### [Dataset section]
-------

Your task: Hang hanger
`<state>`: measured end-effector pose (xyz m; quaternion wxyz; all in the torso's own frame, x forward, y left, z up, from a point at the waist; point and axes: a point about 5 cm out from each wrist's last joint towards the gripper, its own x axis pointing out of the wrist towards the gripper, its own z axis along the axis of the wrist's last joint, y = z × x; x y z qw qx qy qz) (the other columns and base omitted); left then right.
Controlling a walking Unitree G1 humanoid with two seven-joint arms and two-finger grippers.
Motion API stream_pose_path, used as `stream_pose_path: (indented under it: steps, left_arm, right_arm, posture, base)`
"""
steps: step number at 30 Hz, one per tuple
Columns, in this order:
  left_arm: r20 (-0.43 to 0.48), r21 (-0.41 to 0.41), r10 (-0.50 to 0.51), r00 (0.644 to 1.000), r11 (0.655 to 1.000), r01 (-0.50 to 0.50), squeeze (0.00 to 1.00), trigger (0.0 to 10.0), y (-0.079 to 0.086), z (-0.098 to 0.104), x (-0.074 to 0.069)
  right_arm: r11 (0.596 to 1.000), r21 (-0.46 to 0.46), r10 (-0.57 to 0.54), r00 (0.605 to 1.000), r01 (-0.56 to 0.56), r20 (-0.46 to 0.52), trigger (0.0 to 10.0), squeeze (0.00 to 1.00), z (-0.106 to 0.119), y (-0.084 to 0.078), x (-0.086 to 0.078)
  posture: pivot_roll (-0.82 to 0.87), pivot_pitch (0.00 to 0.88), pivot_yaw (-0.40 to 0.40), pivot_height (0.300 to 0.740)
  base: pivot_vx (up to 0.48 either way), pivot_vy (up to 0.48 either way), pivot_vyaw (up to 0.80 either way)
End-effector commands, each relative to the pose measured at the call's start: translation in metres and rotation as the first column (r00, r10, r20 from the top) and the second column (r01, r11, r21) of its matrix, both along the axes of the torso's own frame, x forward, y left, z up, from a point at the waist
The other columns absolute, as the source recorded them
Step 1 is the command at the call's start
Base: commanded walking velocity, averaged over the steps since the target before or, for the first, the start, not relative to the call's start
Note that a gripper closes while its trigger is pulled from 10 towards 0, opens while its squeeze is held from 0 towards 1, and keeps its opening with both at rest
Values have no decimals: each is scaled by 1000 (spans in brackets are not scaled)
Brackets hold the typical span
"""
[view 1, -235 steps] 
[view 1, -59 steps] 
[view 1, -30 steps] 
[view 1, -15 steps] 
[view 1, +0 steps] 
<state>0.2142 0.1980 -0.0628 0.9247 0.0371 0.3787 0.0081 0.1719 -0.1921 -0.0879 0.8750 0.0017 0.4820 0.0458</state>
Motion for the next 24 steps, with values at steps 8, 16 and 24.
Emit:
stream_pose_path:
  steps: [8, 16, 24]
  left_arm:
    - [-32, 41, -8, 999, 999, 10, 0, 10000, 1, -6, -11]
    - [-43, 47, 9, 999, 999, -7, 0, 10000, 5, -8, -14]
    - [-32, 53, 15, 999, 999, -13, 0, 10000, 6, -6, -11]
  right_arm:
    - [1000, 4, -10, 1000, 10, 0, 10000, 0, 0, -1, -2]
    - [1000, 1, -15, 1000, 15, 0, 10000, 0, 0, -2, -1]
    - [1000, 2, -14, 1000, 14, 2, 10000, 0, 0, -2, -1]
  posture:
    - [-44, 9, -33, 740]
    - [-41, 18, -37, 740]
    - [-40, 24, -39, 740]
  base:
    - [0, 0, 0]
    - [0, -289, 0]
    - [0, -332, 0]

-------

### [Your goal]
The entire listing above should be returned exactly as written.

### [Your response]
Your task: Hang hanger
`<state>`: measured end-effector pose (xyz m; quaternion wxyz; all in the torso's own frame, x forward, y left, z up, from a point at the waist; point and axes: a point about 5 cm out from each wrist's last joint towards the gripper, its own x axis pointing out of the wrist towards the gripper, its own z axis along the axis of the wrist's last joint, y = z × x; x y z qw qx qy qz) (the other columns and base omitted); left then right.
Controlling a walking Unitree G1 humanoid with two seven-joint arms and two-finger grippers.
Motion API stream_pose_path, used as `stream_pose_path: (indented under it: steps, left_arm, right_arm, posture, base)`
"""
steps: step number at 30 Hz, one per tuple
Columns, in this order:
  left_arm: r20 (-0.43 to 0.48), r21 (-0.41 to 0.41), r10 (-0.50 to 0.51), r00 (0.644 to 1.000), r11 (0.655 to 1.000), r01 (-0.50 to 0.50), squeeze (0.00 to 1.00), trigger (0.0 to 10.0), y (-0.079 to 0.086), z (-0.098 to 0.104), x (-0.074 to 0.069)
  right_arm: r11 (0.596 to 1.000), r21 (-0.46 to 0.46), r10 (-0.57 to 0.54), r00 (0.605 to 1.000), r01 (-0.56 to 0.56), r20 (-0.46 to 0.52), trigger (0.0 to 10.0), squeeze (0.00 to 1.00), z (-0.106 to 0.119), y (-0.084 to 0.078), x (-0.086 to 0.078)
  posture: pivot_roll (-0.82 to 0.87), pivot_pitch (0.00 to 0.88), pivot_yaw (-0.40 to 0.40), pivot_height (0.300 to 0.740)
  base: pivot_vx (up to 0.48 either way), pivot_vy (up to 0.48 either way), pivot_vyaw (up to 0.80 either way)
End-effector commands, each relative to the pose measured at the call's start: translation in metres and rotation as the first column (r00, r10, r20 from the top) and the second column (r01, r11, r21) of its matrix, both along the axes of the torso's own frame, x forward, y left, z up, from a point at the waist
The other columns absolute, as the source recorded them
Step 1 is the command at the call's start
Base: commanded walking velocity, averaged over the steps since the target before or, for the first, the start, not relative to the call's start
Note that a gripper closes while its trigger is pulled from 10 towards 0, opens while its squeeze is held from 0 towards 1, and keeps its opening with both at rest
Values have no decimals: each is scaled by 1000 (spans in brackets are not scaled)
Brackets hold the typical span
"""
[view 1, -235 steps] 
[view 1, -59 steps] 
[view 1, -30 steps] 
[view 1, -15 steps] 
[view 1, +0 steps] 
<state>0.2142 0.1980 -0.0628 0.9247 0.0371 0.3787 0.0081 0.1719 -0.1921 -0.0879 0.8750 0.0017 0.4820 0.0458</state>
Motion for the next 24 steps, with values at steps 8, 16 and 24.
Emit:
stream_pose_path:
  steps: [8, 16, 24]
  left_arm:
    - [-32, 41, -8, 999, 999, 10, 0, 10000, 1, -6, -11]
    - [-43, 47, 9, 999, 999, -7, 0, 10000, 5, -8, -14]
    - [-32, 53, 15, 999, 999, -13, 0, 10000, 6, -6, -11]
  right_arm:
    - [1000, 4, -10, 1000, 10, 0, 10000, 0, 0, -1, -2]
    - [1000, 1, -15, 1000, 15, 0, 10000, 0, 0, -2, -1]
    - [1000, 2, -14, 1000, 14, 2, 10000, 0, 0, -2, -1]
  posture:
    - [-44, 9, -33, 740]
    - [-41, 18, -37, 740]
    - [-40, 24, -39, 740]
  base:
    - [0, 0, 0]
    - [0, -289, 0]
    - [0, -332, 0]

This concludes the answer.